◆ **Your task**: Return only those lines of the material that contain "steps".

--- Material provided Enclosed Below ---

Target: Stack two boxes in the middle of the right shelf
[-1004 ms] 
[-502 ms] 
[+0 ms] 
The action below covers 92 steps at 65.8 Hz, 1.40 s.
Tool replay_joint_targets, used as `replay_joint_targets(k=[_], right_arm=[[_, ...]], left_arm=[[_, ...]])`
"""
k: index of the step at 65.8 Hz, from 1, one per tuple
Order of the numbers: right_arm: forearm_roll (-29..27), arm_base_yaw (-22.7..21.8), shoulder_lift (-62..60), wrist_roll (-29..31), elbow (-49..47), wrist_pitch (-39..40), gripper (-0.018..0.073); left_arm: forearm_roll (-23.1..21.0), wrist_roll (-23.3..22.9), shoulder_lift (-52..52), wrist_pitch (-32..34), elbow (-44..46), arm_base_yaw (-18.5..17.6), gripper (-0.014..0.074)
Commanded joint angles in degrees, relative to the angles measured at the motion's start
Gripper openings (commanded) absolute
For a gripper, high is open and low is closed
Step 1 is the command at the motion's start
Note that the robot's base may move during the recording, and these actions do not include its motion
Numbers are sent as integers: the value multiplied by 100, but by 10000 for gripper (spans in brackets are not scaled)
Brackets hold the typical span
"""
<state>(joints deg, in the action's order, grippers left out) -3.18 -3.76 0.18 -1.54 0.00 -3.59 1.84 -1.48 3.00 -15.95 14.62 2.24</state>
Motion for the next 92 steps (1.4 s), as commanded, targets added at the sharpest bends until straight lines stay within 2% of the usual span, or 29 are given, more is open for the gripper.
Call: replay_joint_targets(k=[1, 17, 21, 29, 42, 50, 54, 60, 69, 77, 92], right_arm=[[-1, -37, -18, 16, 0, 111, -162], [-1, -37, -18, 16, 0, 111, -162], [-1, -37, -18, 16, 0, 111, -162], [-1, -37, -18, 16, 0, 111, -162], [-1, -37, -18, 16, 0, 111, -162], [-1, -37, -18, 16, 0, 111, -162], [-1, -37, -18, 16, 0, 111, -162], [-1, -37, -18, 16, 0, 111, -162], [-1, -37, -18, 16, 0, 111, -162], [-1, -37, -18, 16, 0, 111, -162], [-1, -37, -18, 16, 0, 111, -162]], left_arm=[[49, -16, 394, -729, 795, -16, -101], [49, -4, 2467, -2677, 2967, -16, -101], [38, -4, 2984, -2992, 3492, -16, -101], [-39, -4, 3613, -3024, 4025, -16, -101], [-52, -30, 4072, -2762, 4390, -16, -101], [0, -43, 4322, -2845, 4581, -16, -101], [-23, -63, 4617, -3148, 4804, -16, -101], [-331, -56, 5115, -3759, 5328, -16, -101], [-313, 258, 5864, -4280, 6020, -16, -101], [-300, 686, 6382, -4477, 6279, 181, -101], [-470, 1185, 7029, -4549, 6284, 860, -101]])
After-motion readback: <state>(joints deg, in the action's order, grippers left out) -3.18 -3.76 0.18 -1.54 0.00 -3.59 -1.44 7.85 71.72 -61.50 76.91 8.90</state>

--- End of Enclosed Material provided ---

◆ **Solution for this exercise**:
The action below covers 92 steps at 65.8 Hz, 1.40 s.
Motion for the next 92 steps (1.4 s), as commanded, targets added at the sharpest bends until straight lines stay within 2% of the usual span, or 29 are given, more is open for the gripper.

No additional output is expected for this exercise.